Totila's strategy was to move fast and take control of the countryside, leaving the Byzantine forces in control of well-defended cities, and especially the ports. When Belisarius eventually returned to Italy, Procopius relates that "during a space of five years he did not succeed once in setting foot on any part of the land ... except where some fortress was, but during this whole period he kept sailing about visiting one port after another." Totila circumvented those cities where a drawn-out siege would have been required, razing the walls of cities that capitulated to him, such as Beneventum.
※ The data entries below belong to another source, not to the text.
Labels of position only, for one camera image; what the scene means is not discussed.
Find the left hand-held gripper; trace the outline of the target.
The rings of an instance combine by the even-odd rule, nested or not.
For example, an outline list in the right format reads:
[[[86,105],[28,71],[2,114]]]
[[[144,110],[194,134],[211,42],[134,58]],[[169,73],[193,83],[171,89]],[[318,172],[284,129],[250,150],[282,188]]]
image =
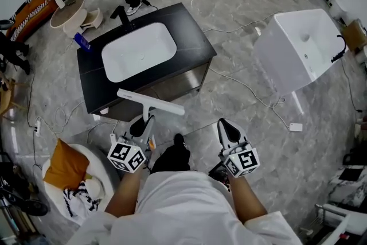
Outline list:
[[[155,116],[151,115],[140,136],[135,136],[129,131],[119,137],[110,134],[111,147],[107,158],[116,169],[135,173],[142,165],[149,165],[156,148],[154,126]]]

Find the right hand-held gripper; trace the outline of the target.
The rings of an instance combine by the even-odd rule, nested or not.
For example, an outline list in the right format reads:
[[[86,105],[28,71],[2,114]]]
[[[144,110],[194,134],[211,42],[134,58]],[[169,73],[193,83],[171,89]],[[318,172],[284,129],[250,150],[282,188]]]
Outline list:
[[[260,166],[256,148],[247,140],[245,131],[231,120],[219,119],[218,137],[222,145],[220,157],[234,178],[252,173]]]

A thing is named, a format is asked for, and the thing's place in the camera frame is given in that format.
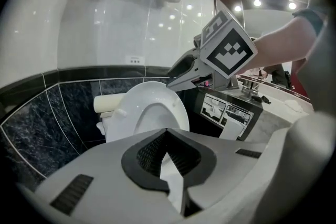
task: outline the black rubber pad
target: black rubber pad
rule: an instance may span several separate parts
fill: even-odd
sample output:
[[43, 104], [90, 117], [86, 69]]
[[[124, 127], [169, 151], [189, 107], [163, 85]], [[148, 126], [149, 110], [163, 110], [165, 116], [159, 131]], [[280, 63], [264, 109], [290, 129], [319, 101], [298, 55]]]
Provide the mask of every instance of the black rubber pad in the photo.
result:
[[53, 200], [50, 205], [57, 210], [70, 215], [86, 190], [89, 188], [93, 177], [87, 175], [76, 176], [70, 184]]
[[236, 153], [247, 156], [247, 157], [255, 158], [255, 159], [259, 159], [259, 157], [261, 156], [261, 152], [244, 150], [242, 148], [237, 150]]
[[139, 187], [168, 194], [168, 183], [160, 179], [166, 153], [184, 178], [184, 190], [203, 184], [217, 163], [216, 154], [210, 148], [173, 129], [160, 129], [127, 149], [122, 155], [121, 167]]

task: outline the tile wall
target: tile wall
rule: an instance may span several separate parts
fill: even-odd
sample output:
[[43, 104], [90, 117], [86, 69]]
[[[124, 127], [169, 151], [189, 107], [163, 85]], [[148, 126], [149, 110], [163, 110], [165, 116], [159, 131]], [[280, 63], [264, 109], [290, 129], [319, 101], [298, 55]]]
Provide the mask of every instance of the tile wall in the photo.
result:
[[[125, 93], [145, 81], [169, 80], [145, 78], [144, 70], [138, 72], [138, 78], [57, 82], [12, 111], [0, 124], [0, 142], [14, 180], [34, 191], [45, 178], [87, 149], [105, 143], [96, 127], [96, 96]], [[77, 76], [76, 71], [67, 75]]]
[[57, 68], [67, 0], [8, 0], [0, 16], [0, 88]]
[[68, 0], [60, 24], [58, 68], [129, 65], [171, 67], [193, 48], [214, 0]]

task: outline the recessed light
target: recessed light
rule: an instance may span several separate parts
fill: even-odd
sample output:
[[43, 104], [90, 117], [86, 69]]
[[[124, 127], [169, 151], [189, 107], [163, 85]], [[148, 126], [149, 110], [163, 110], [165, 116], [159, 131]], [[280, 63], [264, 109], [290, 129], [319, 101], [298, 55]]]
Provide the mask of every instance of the recessed light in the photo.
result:
[[261, 1], [260, 0], [254, 0], [253, 4], [257, 7], [259, 7], [261, 5]]
[[296, 9], [296, 4], [294, 2], [291, 2], [291, 3], [288, 4], [288, 7], [290, 9]]
[[241, 11], [242, 11], [242, 7], [240, 7], [240, 6], [235, 6], [235, 11], [236, 11], [236, 12], [241, 12]]

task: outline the printed sign
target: printed sign
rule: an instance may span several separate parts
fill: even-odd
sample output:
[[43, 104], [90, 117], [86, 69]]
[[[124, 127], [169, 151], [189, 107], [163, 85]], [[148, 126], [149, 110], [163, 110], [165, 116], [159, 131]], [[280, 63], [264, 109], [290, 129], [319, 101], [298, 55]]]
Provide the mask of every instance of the printed sign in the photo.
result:
[[227, 36], [220, 42], [207, 60], [220, 68], [228, 76], [247, 61], [253, 55], [247, 43], [232, 29]]
[[210, 39], [226, 24], [228, 18], [223, 11], [220, 11], [202, 30], [201, 47], [207, 44]]

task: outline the toilet seat
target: toilet seat
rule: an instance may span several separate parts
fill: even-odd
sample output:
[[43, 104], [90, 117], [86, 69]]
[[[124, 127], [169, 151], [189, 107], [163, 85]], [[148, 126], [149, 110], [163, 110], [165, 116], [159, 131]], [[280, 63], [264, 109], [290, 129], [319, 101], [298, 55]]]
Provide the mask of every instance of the toilet seat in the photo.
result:
[[120, 101], [108, 123], [106, 142], [161, 128], [189, 131], [185, 107], [165, 84], [144, 82], [129, 90]]

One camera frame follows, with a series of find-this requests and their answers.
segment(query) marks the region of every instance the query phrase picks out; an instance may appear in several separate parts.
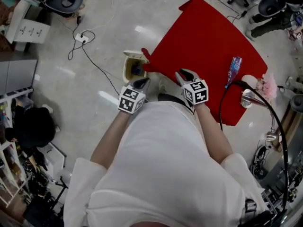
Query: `white sleeve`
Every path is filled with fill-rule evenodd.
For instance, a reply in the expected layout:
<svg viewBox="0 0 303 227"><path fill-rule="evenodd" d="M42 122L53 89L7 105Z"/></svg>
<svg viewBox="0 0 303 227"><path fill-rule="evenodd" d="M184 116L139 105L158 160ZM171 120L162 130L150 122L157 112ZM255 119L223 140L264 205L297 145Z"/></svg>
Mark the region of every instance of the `white sleeve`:
<svg viewBox="0 0 303 227"><path fill-rule="evenodd" d="M246 198L253 199L256 202L258 213L267 210L261 196L263 189L258 187L257 181L250 173L243 156L232 154L221 163L221 166L241 185Z"/></svg>
<svg viewBox="0 0 303 227"><path fill-rule="evenodd" d="M106 172L99 164L83 158L76 160L64 204L65 227L87 226L86 208L90 195Z"/></svg>

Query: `small trash bin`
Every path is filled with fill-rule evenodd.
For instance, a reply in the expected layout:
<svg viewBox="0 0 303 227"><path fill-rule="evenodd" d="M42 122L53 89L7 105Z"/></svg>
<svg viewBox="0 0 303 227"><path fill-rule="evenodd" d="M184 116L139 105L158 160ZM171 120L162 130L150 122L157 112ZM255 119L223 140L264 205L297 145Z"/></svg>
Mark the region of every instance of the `small trash bin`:
<svg viewBox="0 0 303 227"><path fill-rule="evenodd" d="M128 83L131 79L147 77L147 72L143 70L143 65L149 61L141 51L124 51L126 59L123 67L123 81Z"/></svg>

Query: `beige container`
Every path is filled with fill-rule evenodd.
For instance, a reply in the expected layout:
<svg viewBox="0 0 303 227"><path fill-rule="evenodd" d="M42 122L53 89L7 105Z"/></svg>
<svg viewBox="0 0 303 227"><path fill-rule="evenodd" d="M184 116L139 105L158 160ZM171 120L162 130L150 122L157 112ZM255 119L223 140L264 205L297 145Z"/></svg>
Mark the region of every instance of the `beige container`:
<svg viewBox="0 0 303 227"><path fill-rule="evenodd" d="M142 66L149 63L143 53L141 51L124 51L123 53L126 55L123 67L123 81L128 83L131 79L147 77L147 72L144 70L141 71L140 75L132 74L133 65L139 63Z"/></svg>

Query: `white shirt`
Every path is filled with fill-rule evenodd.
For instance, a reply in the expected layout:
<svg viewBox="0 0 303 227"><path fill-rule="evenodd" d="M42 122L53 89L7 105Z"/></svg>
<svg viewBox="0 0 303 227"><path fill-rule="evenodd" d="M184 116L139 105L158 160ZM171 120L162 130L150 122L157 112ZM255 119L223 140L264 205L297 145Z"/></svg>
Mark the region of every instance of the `white shirt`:
<svg viewBox="0 0 303 227"><path fill-rule="evenodd" d="M210 158L193 115L173 102L152 102L127 128L107 171L76 161L64 206L66 227L237 226L251 198L266 210L261 190L239 154Z"/></svg>

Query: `red board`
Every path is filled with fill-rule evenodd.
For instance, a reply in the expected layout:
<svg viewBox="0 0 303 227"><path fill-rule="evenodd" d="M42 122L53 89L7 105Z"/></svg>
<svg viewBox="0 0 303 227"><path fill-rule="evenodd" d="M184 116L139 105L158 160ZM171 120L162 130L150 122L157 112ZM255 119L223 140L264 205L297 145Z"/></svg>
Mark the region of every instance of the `red board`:
<svg viewBox="0 0 303 227"><path fill-rule="evenodd" d="M150 64L144 69L160 72L176 82L175 72L193 70L209 88L206 105L218 121L219 103L225 91L227 74L234 56L243 58L236 79L250 74L261 78L267 66L246 37L222 14L203 0L190 0L180 8L182 14L166 33L154 52L142 52ZM245 109L240 105L242 89L232 86L222 104L222 121L236 125Z"/></svg>

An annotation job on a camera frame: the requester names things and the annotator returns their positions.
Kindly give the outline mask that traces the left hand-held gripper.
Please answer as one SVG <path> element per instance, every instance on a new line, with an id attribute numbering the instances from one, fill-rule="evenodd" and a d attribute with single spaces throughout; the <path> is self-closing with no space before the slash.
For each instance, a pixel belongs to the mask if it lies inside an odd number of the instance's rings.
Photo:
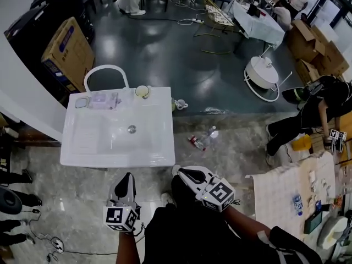
<path id="1" fill-rule="evenodd" d="M 140 219 L 141 210 L 134 202 L 135 196 L 134 176 L 127 172 L 117 178 L 109 190 L 109 204 L 103 208 L 103 223 L 113 231 L 133 232 L 135 222 Z"/>

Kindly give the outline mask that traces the red label bottle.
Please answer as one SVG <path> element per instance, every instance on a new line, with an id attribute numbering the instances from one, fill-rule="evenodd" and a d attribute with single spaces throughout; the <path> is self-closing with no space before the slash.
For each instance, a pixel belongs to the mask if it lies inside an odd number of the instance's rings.
<path id="1" fill-rule="evenodd" d="M 197 138 L 196 136 L 192 135 L 188 138 L 189 142 L 194 145 L 197 149 L 204 151 L 206 147 L 204 146 L 203 142 Z"/>

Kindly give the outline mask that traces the round white side table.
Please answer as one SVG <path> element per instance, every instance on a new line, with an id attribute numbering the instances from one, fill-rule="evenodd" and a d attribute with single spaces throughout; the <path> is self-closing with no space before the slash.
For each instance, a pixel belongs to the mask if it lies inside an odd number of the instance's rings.
<path id="1" fill-rule="evenodd" d="M 262 58 L 265 53 L 271 49 L 273 46 L 268 45 L 261 55 L 252 57 L 247 63 L 244 69 L 244 82 L 247 84 L 248 88 L 251 92 L 257 96 L 262 101 L 272 103 L 276 102 L 280 96 L 280 87 L 292 76 L 293 72 L 291 71 L 286 78 L 279 83 L 279 75 L 274 66 L 270 69 L 266 69 L 262 65 Z M 255 84 L 261 89 L 271 90 L 276 93 L 274 99 L 265 98 L 260 95 L 251 85 L 251 83 Z"/>

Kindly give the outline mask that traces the open cardboard box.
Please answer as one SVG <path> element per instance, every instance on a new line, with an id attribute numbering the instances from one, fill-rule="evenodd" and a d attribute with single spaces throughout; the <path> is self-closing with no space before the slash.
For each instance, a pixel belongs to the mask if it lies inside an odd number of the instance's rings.
<path id="1" fill-rule="evenodd" d="M 311 63 L 317 56 L 325 55 L 325 45 L 317 35 L 301 20 L 292 22 L 287 45 L 296 61 Z"/>

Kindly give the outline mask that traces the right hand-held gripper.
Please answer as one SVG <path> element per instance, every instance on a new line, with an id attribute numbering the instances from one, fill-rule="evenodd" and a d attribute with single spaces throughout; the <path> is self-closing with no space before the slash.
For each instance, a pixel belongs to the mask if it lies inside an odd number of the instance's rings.
<path id="1" fill-rule="evenodd" d="M 235 198 L 235 190 L 225 178 L 203 166 L 187 166 L 178 170 L 186 186 L 196 194 L 196 199 L 214 211 L 224 211 Z"/>

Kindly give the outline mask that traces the person's left forearm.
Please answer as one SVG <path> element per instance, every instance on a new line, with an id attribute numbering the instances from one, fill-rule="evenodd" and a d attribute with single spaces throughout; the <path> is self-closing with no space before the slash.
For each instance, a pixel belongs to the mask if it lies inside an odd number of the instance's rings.
<path id="1" fill-rule="evenodd" d="M 140 264 L 135 237 L 131 233 L 120 232 L 115 264 Z"/>

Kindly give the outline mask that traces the person's black clothing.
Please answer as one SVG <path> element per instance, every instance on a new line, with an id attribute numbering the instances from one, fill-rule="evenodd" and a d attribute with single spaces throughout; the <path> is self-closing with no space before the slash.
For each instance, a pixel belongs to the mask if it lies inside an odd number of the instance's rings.
<path id="1" fill-rule="evenodd" d="M 143 264 L 322 264 L 318 253 L 278 226 L 240 238 L 216 212 L 195 200 L 176 175 L 174 205 L 159 207 L 145 230 Z"/>

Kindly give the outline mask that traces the person's left white shoe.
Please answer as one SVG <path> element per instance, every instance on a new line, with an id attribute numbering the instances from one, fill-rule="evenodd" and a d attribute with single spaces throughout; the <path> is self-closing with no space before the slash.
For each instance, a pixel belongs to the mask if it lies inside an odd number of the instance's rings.
<path id="1" fill-rule="evenodd" d="M 174 205 L 174 200 L 171 194 L 168 192 L 164 192 L 161 194 L 161 202 L 163 207 L 166 207 L 167 205 Z"/>

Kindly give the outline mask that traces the table with white cloth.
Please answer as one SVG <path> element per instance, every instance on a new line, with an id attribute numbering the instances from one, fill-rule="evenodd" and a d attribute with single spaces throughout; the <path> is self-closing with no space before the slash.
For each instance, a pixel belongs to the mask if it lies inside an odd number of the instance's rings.
<path id="1" fill-rule="evenodd" d="M 225 8 L 225 13 L 240 28 L 247 39 L 258 39 L 265 41 L 276 50 L 284 39 L 285 32 L 278 23 L 266 12 L 260 17 L 250 16 L 247 11 L 249 7 L 232 0 Z"/>

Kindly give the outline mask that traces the clear toiletry holder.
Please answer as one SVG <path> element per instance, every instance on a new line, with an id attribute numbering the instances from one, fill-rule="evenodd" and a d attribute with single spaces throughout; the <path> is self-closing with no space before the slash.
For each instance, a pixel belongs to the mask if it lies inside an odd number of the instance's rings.
<path id="1" fill-rule="evenodd" d="M 117 105 L 119 105 L 121 103 L 121 99 L 119 98 L 119 93 L 117 92 L 112 92 L 109 95 L 109 99 L 108 99 L 108 109 L 109 110 L 115 110 Z"/>

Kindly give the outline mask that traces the long white power strip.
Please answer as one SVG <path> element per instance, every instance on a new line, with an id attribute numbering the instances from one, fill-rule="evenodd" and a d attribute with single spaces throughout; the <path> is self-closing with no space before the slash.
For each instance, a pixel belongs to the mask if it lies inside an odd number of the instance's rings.
<path id="1" fill-rule="evenodd" d="M 192 25 L 192 24 L 204 24 L 203 20 L 200 19 L 196 19 L 196 18 L 192 18 L 192 19 L 182 19 L 177 21 L 178 25 L 182 25 L 182 26 L 188 26 L 188 25 Z"/>

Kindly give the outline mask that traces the translucent cup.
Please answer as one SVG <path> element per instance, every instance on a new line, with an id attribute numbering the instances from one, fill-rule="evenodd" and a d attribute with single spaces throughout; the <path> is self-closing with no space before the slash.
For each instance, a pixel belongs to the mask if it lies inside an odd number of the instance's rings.
<path id="1" fill-rule="evenodd" d="M 135 89 L 137 97 L 147 99 L 151 94 L 151 86 L 140 85 Z"/>

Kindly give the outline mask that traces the checkered tablecloth table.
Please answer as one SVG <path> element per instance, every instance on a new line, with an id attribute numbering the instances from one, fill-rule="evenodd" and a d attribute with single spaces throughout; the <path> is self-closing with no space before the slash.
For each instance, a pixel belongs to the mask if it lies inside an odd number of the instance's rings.
<path id="1" fill-rule="evenodd" d="M 265 174 L 252 175 L 255 218 L 269 228 L 279 226 L 303 240 L 304 223 L 314 213 L 315 203 L 327 204 L 336 197 L 333 155 L 327 151 Z M 292 198 L 301 195 L 303 214 L 295 212 Z"/>

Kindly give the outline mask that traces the clear plastic bottle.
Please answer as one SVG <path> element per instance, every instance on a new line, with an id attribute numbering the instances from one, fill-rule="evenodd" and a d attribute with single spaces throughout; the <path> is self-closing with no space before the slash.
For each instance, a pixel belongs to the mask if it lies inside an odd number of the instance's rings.
<path id="1" fill-rule="evenodd" d="M 206 145 L 209 145 L 213 139 L 217 138 L 218 134 L 219 134 L 219 132 L 218 132 L 216 126 L 215 125 L 211 126 L 203 137 L 204 143 Z"/>

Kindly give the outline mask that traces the person's right forearm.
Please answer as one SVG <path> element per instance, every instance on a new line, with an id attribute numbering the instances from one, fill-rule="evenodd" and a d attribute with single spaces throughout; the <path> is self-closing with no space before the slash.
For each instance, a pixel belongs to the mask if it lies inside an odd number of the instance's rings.
<path id="1" fill-rule="evenodd" d="M 222 215 L 232 230 L 242 239 L 255 240 L 260 232 L 264 232 L 268 238 L 270 237 L 269 227 L 242 214 L 232 206 L 228 206 Z"/>

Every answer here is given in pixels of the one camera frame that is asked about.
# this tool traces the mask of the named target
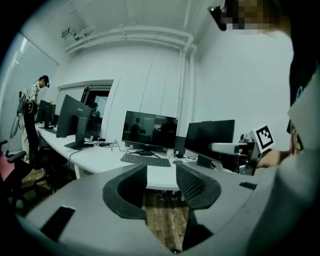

Totila's conquest of Italy was marked not only by celerity but also by mercy, and Gibbon says "none were deceived, either friends or enemies, who depended on his faith or his clemency." However, Totila could be merciless, as Procopius recounts. For instance, after a successful siege of a resisting city like Perugia, Totila had its bishop, Herculanus of Perugia, beheaded by a soldier (though originally planned to be flayed). Procopius left a written portrayal of Totila before his troops were drawn up for battle:
The armour in which he was clad was abundantly plated with gold and the ample adornments which hung from his cheek plates as well as his helmet and spear were not only purple, but in other respects befitting a king … And he himself, sitting upon a very large horse, began to dance under arms skillfully between the two armies. And as he rode he hurled his javelin into the air and caught it again as it quivered above him, then passed it rapidly from hand to hand, shifting it with consummate skill.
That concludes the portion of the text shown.